Annota Zvi Bar’el, firma storica di Haaretz: “Il sovrano degli Emirati Arabi Uniti, il principe ereditario di Abu Dhabi, lo sceicco Mohammed bin Zayed, si rende anche conto che, al contrario del periodo di Trump in carica, nel chiamare la Casa Bianca, ora potrebbe trovarsi messo in attesa, e che l’affidamento su Israele per comunicare con Biden potrebbe anche rivelarsi una prospettiva instabile. Israele sembra ora trovarsi in una nuova, paradossale situazione in cui non solo gli verrà chiesto di approvare la vendita di armi a un paese arabo, ma gli verrà anche richiesto di spendere grandi sforzi per far passare l’accordo. E questo non è solo dovuto ai suoi aspetti di sicurezza. Ecco un’altra ragione. Sabato è stato annunciato un emendamento storico alla legge sulla cittadinanza degli EAU. D’ora in poi, gli investitori, le persone in professioni richieste, i medici, gli scienziati e persino gli artisti e gli intellettuali di tutto il mondo potranno acquisire la cittadinanza emiratina.
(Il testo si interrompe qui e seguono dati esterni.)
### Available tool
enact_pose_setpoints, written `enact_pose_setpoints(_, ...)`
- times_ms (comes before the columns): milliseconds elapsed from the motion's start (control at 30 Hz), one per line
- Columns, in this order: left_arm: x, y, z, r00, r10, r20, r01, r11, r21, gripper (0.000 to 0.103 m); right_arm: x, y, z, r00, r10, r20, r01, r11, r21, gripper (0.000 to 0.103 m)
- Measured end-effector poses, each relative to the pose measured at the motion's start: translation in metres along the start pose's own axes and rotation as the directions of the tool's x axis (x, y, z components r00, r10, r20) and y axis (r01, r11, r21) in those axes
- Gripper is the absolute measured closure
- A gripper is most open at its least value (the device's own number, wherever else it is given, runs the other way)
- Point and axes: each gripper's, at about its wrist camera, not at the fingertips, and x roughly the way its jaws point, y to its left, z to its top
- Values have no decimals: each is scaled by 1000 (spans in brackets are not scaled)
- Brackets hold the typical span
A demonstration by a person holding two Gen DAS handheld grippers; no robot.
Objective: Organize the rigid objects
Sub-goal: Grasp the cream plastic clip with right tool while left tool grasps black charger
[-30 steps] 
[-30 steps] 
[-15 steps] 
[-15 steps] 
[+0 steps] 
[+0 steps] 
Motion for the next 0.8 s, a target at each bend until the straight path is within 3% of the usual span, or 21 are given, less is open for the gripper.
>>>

La legge richiede che i candidati non solo abbiano la professione richiesta, ma anche una reputazione globale. Saranno inclusi artisti famosi che hanno dato prova di sé e scienziati che sono stati riconosciuti attraverso premi o che hanno al loro attivo anni di finanziamenti internazionali. Inoltre, i candidati potranno mantenere la loro cittadinanza originale, anche se dovranno dichiarare la loro fedeltà agli EAU. Tale cittadinanza, tra l’altro, potrà essere conferita non solo ai richiedenti stessi ma anche alle loro famiglie. La legge permette anche a chiunque sia definito come avente un “talento unico” di ricevere la cittadinanza, comprese le persone che hanno registrato almeno un brevetto per un’invenzione e gli artisti che hanno vinto prestigiosi premi internazionali.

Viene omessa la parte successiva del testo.